Work instructions:
Transcribe the complete listing exactly.
· · · ·
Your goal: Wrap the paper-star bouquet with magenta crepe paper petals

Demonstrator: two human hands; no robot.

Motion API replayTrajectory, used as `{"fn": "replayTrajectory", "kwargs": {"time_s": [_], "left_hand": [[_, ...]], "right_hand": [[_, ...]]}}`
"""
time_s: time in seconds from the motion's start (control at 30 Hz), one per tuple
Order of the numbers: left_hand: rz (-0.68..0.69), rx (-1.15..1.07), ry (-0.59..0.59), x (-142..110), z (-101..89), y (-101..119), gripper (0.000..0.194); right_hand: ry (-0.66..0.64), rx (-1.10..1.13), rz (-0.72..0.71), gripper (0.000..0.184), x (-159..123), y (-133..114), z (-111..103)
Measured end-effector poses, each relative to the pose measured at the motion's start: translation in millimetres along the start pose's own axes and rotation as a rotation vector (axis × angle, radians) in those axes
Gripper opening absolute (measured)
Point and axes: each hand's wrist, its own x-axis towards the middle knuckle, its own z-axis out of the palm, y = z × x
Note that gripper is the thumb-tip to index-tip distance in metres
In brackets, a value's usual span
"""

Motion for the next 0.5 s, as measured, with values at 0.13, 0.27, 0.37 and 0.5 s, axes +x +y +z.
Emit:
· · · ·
Result:
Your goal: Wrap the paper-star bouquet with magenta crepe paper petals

Demonstrator: two human hands; no robot.

Motion API replayTrajectory, used as `{"fn": "replayTrajectory", "kwargs": {"time_s": [_], "left_hand": [[_, ...]], "right_hand": [[_, ...]]}}`
"""
time_s: time in seconds from the motion's start (control at 30 Hz), one per tuple
Order of the numbers: left_hand: rz (-0.68..0.69), rx (-1.15..1.07), ry (-0.59..0.59), x (-142..110), z (-101..89), y (-101..119), gripper (0.000..0.194); right_hand: ry (-0.66..0.64), rx (-1.10..1.13), rz (-0.72..0.71), gripper (0.000..0.184), x (-159..123), y (-133..114), z (-111..103)
Measured end-effector poses, each relative to the pose measured at the motion's start: translation in millimetres along the start pose's own axes and rotation as a rotation vector (axis × angle, radians) in those axes
Gripper opening absolute (measured)
Point and axes: each hand's wrist, its own x-axis towards the middle knuckle, its own z-axis out of the palm, y = z × x
Note that gripper is the thumb-tip to index-tip distance in metres
In brackets, a value's usual span
"""

Motion for the next 0.5 s, as measured, with values at 0.13, 0.27, 0.37 and 0.5 s, axes +x +y +z.
Emit:

The response to the exercise is complete.